Yoko Minamino was a teen sensation in Japan in the early nineties working as a pop idol, modelling and singing. She has since moved into television and film, and is a regular fixture on the Japanese late-night variety shows. She was in Okinawa with her new film Omu-Raisu (Omellete Rice), directed by Japanese comedian Yuichi Kimura. It is the story of a man with a powerful imagination wandering around town collecting the ingredients for the titular Japanese version of the classic omellete. On his journey he spots curiosities hidden amongst the everyday life of his town.
Translated by Adam Higgins
FIJ -Is this your first time at the Okinawa film festival? How are you enjoying it?
YM -Yes, this is my first time. I’ve been an actress for twenty five years and been to many film festivals, but here there’re a lot of comedians, so it’s really lively despite the cold. Everyone’s having a great time.
FIJ - Could you tell me what ‘Omuraisu’ is about please?
YM - It’s a film that couldn’t have been made without the director, Kimura. Just reading the script it’s a little hard to understand. Even watching it there may be some people who find it hard to understand. You have to give it several viewings.
FIJ - You were only in it very briefly but your segment was very funny. Could you describe your part in it for me?
YM -There were close to one hundred famous talents in the film, so yes my role was very small. My character is a typical housewife from Japan of yesteryear. The husband begs the wife to get married, but after they’re married he starts ordering her around: “Where’s my dinner” etc.
FIJ - How did you become involved with the film?
YM - I was friends with Kimura from before, so he spoke to me about the film. I saw some promotional materialand was intrigued. Then there was a photo shoot.
FIJ - The cast is full of famouscomedians and talents what was it like working with them?
YM - Everyone knew the director was little different, so we listened to what he had to say. The comedians were very actor-like and the actors tried to capture their essence. We naturally came together.
FIJ -What was it like working with Yuichi Kimura?
YM -He is a modest, well mannered man. He wants everyone to enjoy a world of imagination and laughter.
FIJ - When you were making your section did you have original input?
YM - The director can’t change your expression every second - so it’s something an actress needs to think about for herself. You need to present your character properly without too many words.
FIJ - The film has many funny sections, which ones stood out for you in particular?
YM -The Korean barbecue scene. If you are told to change something about yourself, you do it. But then if you are then asked why you changed you’re not sure. This is typical Japanese behavior.
FIJ - What do you think is special about Japanese comedy? What makes it unique?
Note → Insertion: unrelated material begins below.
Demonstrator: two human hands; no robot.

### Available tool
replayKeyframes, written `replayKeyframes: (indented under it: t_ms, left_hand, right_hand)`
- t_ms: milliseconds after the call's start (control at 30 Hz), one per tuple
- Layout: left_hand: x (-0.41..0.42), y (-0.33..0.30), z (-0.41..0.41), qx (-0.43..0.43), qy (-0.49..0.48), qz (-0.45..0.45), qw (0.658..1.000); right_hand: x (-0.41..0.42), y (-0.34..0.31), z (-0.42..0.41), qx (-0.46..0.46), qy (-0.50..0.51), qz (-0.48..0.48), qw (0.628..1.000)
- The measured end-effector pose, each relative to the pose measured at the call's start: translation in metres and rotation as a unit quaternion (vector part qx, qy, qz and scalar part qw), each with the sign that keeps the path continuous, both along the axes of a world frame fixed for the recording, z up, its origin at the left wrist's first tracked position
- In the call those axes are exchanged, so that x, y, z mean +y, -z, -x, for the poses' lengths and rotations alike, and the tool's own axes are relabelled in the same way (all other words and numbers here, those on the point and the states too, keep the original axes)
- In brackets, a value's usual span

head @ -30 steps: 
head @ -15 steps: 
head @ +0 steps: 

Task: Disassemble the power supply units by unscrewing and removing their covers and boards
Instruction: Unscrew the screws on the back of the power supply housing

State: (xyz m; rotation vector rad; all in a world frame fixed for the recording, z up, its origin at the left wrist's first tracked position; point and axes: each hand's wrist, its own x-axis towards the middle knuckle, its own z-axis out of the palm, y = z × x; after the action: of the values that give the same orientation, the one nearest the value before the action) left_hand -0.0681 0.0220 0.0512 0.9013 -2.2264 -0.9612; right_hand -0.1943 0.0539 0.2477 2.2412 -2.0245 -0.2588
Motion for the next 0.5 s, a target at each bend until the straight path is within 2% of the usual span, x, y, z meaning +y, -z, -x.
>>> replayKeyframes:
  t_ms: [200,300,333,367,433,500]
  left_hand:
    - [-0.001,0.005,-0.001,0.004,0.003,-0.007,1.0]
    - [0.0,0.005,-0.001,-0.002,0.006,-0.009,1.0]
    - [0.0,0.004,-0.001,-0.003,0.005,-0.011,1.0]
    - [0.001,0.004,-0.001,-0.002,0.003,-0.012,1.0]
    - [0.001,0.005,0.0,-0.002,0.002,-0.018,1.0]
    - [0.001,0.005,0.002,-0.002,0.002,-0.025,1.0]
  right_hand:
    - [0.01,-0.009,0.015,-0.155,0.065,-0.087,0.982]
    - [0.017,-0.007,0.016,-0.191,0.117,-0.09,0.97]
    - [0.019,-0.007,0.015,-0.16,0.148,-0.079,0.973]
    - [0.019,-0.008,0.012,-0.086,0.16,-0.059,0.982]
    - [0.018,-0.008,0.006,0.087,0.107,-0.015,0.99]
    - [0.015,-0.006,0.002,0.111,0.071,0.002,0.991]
YM - Even in Japan the humor in Tokyo is different from the humor in Osaka. I’m from Osaka so I like physicalhumor. The director is from Kyoto so again it’s slightly different. But, ultimately, the purpose of comedy is to amuse people. And I want to work with people like who enjoy doing that.
FIJ - What Japanese actors, actresses or maybe comedians do you admire?
YM - Yamada Isuzu. A little old, but an actress everyone respects. Despite looking pretty she’d act bad and speak sarcastically. At first I didn’t like it, but then I came to see it as very human.
FIJ - How did you get into acting? Originally you were an idol. How did you make the transition?
YM - I think the time was right. Other idols mainly did songs, while some acted. It was a very natural progression for me: T.V. dramas, the stage, film - I had chances to act. I didn’t think it would last this long though (laughs)
FIJ -So, you’ve worked in T.V. and film. How are they different and which do you prefer?
YM - Now filming on films and T.V. dramas is fundamentally the same. We used to shoot with VTR with many cameras. You couldn’t see the film on set, so the professionals would be nervous. Now you can see the film so you can review and edit while filming. I think I’m getting old as I liked the old way.
FIJ -What are you going to be working on in the future?
YM - I’m mainly doing dramas, I don’t have a movie lined up. In spring, I will also do a programme that introduces traditional Japanese art like Kabuki and No. Young people and foreigners aren’t familiar with these so I’m looking forward to doing this.
FIJ -In the wake of the Tohoku earthquake do you have a message that you’d like to send to the people affected by this tragedy?
YM -Sixteen years ago I was in Hyogo, Kobe. I’d almost forgotten that earthquake then another struck. When I think of those affected I’m overwhelmed with emotion. I won’t forget it or the fragility of life. It will take time but I know they are in the middle of building an even greater Tohoku.